┌─ Recorded information

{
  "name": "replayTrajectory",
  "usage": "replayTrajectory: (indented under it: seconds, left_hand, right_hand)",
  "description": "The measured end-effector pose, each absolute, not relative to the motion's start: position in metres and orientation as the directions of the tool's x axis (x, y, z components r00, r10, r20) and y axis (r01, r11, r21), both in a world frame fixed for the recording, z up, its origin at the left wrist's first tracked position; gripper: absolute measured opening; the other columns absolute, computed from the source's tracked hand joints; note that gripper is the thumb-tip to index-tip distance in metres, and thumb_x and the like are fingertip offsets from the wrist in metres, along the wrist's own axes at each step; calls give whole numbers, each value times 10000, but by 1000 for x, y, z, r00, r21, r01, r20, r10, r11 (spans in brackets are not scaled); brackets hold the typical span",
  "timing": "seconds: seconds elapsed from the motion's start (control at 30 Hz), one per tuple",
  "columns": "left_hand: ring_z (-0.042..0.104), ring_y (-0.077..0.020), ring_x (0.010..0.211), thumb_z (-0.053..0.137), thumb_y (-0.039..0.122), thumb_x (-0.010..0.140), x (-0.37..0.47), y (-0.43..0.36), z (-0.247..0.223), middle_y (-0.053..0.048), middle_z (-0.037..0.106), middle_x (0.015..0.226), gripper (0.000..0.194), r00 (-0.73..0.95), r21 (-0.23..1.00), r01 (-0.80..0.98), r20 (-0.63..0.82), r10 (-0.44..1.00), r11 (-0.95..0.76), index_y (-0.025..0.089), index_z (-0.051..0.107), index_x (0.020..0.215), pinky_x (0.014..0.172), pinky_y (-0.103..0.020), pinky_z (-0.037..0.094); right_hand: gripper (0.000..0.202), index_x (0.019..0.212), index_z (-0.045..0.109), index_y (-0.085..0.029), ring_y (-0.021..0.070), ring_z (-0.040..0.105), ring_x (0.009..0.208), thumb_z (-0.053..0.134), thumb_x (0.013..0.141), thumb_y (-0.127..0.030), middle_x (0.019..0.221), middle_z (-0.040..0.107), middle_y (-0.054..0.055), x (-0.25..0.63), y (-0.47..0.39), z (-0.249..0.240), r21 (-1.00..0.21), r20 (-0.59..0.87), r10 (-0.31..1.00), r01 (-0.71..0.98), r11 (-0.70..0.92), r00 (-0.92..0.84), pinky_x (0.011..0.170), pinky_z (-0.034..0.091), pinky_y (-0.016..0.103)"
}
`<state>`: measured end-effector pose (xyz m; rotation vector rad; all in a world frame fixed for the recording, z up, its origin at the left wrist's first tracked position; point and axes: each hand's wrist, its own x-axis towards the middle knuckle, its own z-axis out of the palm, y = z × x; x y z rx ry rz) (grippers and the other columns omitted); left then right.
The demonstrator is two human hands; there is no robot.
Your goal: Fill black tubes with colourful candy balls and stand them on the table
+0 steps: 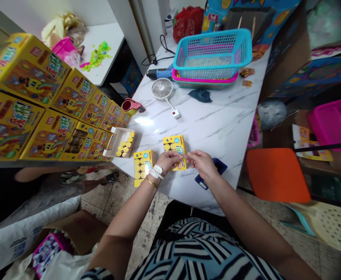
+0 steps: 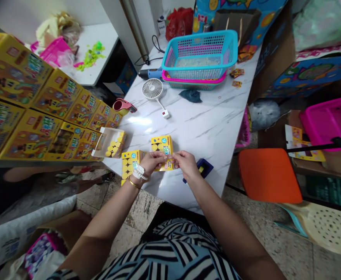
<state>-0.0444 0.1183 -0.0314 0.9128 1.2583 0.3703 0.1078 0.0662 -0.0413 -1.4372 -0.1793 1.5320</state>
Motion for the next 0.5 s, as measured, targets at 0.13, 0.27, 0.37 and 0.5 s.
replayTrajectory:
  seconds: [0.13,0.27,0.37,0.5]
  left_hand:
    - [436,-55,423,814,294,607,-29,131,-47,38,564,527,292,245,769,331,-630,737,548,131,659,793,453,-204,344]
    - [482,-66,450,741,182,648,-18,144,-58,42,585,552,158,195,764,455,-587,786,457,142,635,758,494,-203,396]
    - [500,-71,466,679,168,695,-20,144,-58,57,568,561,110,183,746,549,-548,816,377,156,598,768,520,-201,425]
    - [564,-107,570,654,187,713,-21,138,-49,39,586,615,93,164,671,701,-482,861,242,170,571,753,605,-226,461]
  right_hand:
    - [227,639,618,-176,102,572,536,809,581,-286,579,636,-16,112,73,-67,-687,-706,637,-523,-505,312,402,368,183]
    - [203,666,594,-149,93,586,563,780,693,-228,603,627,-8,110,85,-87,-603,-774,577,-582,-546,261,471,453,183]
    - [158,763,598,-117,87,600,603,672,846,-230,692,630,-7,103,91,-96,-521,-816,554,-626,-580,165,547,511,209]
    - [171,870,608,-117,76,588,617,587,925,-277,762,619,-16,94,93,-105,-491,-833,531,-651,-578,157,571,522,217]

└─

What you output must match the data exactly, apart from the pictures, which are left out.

- Written response
{
  "name": "replayTrajectory",
  "usage": "replayTrajectory: (indented under it: seconds, left_hand, right_hand)",
  "description": "The measured end-effector pose, each absolute, not relative to the motion's start: position in metres and orientation as the directions of the tool's x axis (x, y, z components r00, r10, r20) and y axis (r01, r11, r21), both in a world frame fixed for the recording, z up, its origin at the left wrist's first tracked position; gripper: absolute measured opening; the other columns absolute, computed from the source's tracked hand joints; note that gripper is the thumb-tip to index-tip distance in metres, and thumb_x and the like are fingertip offsets from the wrist in metres, along the wrist's own axes at each step; calls give whole numbers, each value times 10000, but by 1000 for x, y, z, r00, r21, r01, r20, r10, r11 (spans in brackets are not scaled); brackets hold the typical span",
  "timing": "seconds: seconds elapsed from the motion's start (control at 30 Hz), one per tuple",
  "columns": "left_hand: ring_z (-0.042..0.104), ring_y (-0.077..0.020), ring_x (0.010..0.211), thumb_z (-0.053..0.137), thumb_y (-0.039..0.122), thumb_x (-0.010..0.140), x (-0.37..0.47), y (-0.43..0.36), z (-0.247..0.223), middle_y (-0.053..0.048), middle_z (-0.037..0.106), middle_x (0.015..0.226), gripper (0.000..0.194), r00 (-0.73..0.95), r21 (-0.23..1.00), r01 (-0.80..0.98), r20 (-0.63..0.82), r10 (-0.44..1.00), r11 (-0.95..0.76), index_y (-0.025..0.089), index_z (-0.051..0.107), index_x (0.020..0.215), pinky_x (0.014..0.172), pinky_y (-0.103..0.020), pinky_z (-0.037..0.094); right_hand: gripper (0.000..0.202), index_x (0.019..0.212), index_z (-0.045..0.109), index_y (-0.085..0.029), ring_y (-0.021..0.070), ring_z (-0.040..0.105), ring_x (0.009..0.208), thumb_z (-0.053..0.134), thumb_x (0.013..0.141), thumb_y (-0.127..0.030), middle_x (0.019..0.221), middle_z (-0.040..0.107), middle_y (-0.054..0.055), x (-0.25..0.63), y (-0.47..0.39), z (-0.249..0.240), r21 (-1.00..0.21), r20 (-0.59..0.87), r10 (-0.31..1.00), r01 (-0.71..0.98), r11 (-0.70..0.92), r00 (-0.92..0.84), pinky_x (0.011..0.170), pinky_z (-0.034..0.091), pinky_y (-0.016..0.103)"
}
`<state>`: measured end-effector pose (xyz m; rotation vector rad; all in a world frame fixed for the recording, z up, its origin at the left wrist's first tracked position; point and axes: each hand's wrist, its own x-axis towards the middle knuckle, its own z-axis out of the palm, y = z × x; x y z rx ry rz) (grippers and the other columns omitted); left then right.
The demonstrator is two human hands; there is no robot.
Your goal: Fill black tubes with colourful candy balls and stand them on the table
+0 steps: 
+0 steps: 
<state>-0.0444 0.1183 -0.0314 0.9128 1.2583 0.3703 0.1078 0.0662 -0.0413 -1.4372 -0.1793 1.5320</state>
Motion for the next 0.5 s, as measured, targets at 0.13, 0.27, 0.37 and 0.5 s.
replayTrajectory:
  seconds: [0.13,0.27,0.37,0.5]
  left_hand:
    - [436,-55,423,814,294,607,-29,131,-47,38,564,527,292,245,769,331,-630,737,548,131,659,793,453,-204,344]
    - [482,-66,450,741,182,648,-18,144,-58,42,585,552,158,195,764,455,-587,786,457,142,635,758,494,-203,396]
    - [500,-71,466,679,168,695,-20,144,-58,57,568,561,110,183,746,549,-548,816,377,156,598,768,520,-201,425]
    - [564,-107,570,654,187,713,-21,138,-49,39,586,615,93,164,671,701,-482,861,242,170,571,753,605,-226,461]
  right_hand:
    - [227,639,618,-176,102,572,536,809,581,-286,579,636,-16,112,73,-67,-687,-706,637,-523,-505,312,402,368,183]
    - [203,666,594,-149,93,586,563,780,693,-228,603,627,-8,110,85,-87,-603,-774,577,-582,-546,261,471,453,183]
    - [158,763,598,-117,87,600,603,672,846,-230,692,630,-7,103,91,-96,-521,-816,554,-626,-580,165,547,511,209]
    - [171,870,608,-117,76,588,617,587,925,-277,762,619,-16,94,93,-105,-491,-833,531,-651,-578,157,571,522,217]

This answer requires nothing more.